For Gosport-based Thomson, the trans-Atlantic race from Le Havre marked a return to the podium after what has been a fairly torrid few years.

His second-placed finish, aboard Hugo Boss with veteran Spanish co-skipper Guillermo Altadill, will allow him to move on from past episodes – including the pre-2008 Vendee Globe collision and having to withdraw from the Barcelona World Race with appendicitis, which was followed by the birth of his son Oscar with a heart defect.

Warsash’s Golding, meanwhile, completed his record seventh consecutive TJV in ninth place, with Gamesa the last of the Open 60s to survive the race.

Hampered by the loss of high-res weather files due to a broadband failure, a strategic decision to go south on the approach to the Caribbean saw Golding and co-skipper Bruno Dubois give away ground they were unable to claw back.

In contrast, Thomson’s decisive decision was to say north – a route which protected Hugo Boss from some of the worst boat-breaking depressions which swept over the fleet mid-Atlantic.

And perhaps his luck has changed, with Hugo Boss surviving the second such cold front which took out two of the frontrunners.

‘There was massive shift,’ said Thomson.

‘It went from true southerly to a true westerly in 10 seconds.

‘If you didn’t get to the helm in time, because most people where on pilot, you would have crash tacked.

‘Fortunately, it didn’t happen to us.’

Hugo Boss was not entirely unscathed, however, suffering broken lazyjacks, one broken batten and a rip in the mainsail – damage that Thomson reckons cost them 20-30 miles in downtime against eventual winner Virbac Paprec 3.

Even so, the decision to stay north of the fleet was not taken lightly.

‘It was quite tough – to take the west option when everyone was going south towards the high,’ said Thomson.

‘I was saying ‘‘Guillermo, we have to go’’.

‘And Guillermo was going ‘‘we don’t want to go on our own’’.

‘So it was quite nice that Virbac went with us.

‘It made you feel like you were not on a wing and a prayer.
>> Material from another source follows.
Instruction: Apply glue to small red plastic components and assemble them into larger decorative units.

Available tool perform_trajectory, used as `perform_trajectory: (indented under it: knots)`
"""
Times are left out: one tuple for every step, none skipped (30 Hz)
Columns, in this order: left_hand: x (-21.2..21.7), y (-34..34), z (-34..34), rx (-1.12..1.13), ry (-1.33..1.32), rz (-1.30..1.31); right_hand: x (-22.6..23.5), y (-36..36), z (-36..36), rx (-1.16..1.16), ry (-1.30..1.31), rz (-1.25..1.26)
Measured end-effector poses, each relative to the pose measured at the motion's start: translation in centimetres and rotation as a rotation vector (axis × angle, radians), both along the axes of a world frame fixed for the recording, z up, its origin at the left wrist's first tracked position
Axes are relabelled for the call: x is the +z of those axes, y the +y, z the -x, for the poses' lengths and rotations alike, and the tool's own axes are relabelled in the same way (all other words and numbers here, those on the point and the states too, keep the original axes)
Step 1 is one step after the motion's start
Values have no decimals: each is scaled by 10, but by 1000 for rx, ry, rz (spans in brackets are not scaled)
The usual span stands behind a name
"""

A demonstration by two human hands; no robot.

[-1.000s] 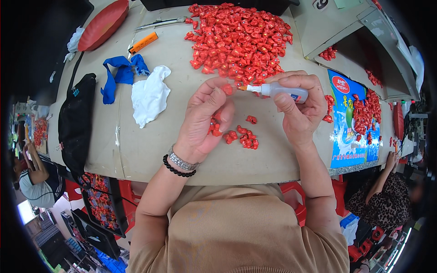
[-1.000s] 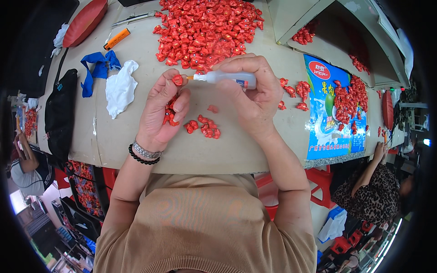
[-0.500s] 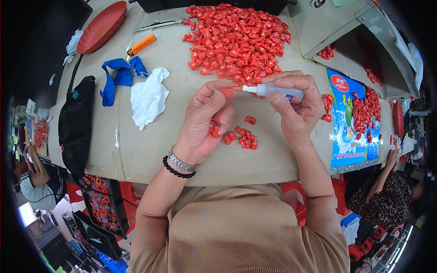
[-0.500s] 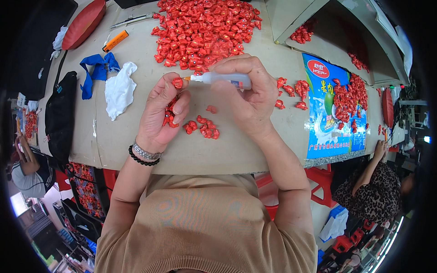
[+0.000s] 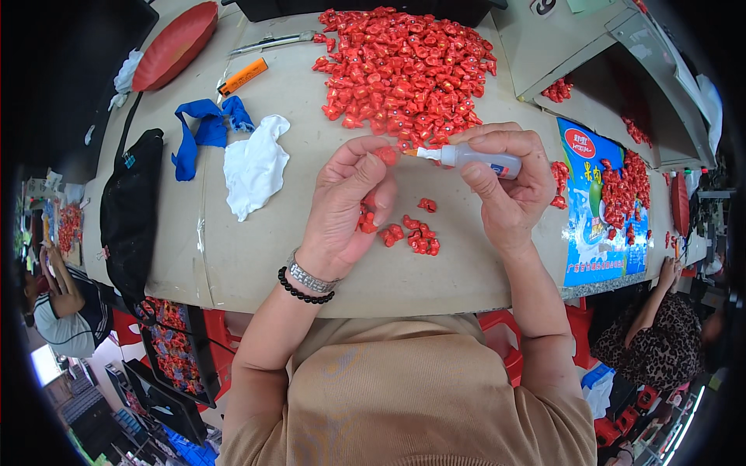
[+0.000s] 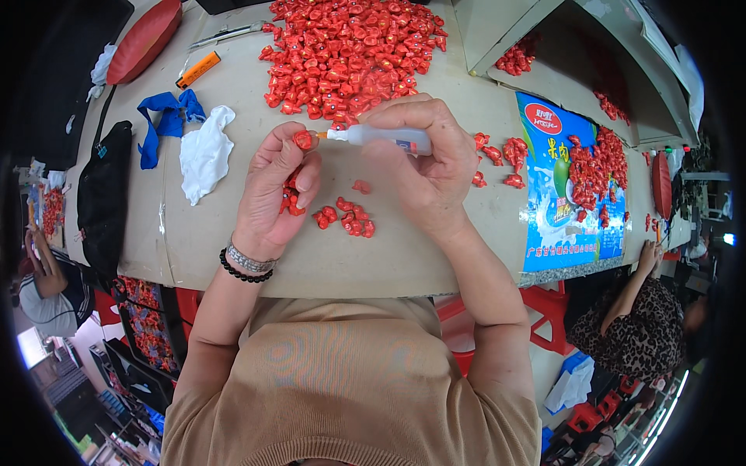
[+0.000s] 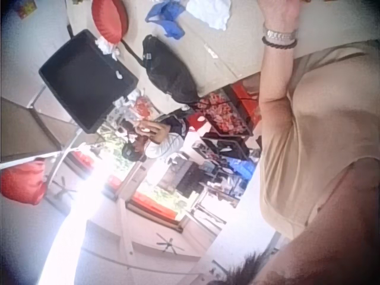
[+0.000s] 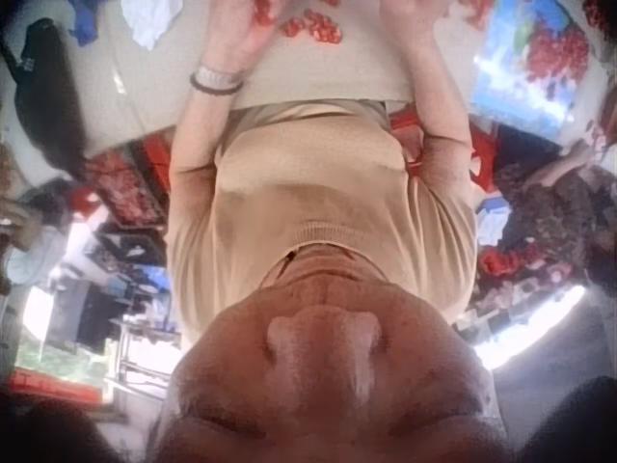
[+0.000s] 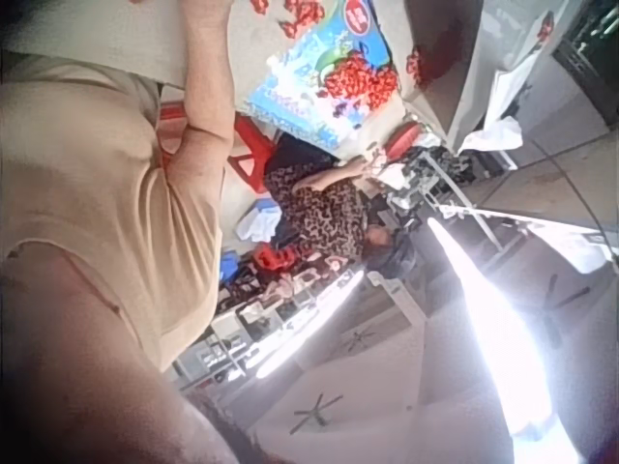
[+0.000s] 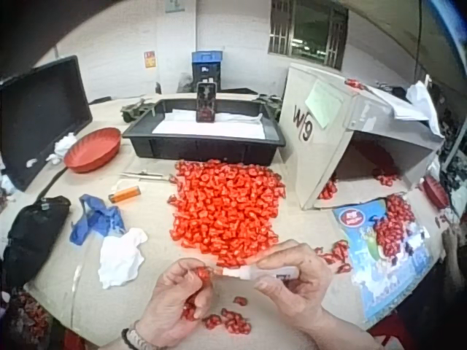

‘We could have committed to that option much earlier and then we might have had a chance to win, but then we would really have been on our own and we didn’t want to do that.’

Having been as high as third at the midway point of the race, Golding was understandably disappointed with his result.

‘My overriding feeling now is one of relief – it has been a very long and tough race,’ he said.

‘We are disappointed, of course, with the result, which is not what we would have wanted.

‘But the reality is that we made a choice in the Atlantic to go south round an area of light.

‘It was not the right way to go. But you make your choices. Sometimes they work, sometimes they don’t. On this occasion they didn’t work.’

n Both Thomson and Golding, this time singlehanded, will be on the start line of the Transat B to B, from St Barts to Lorient, on December 5.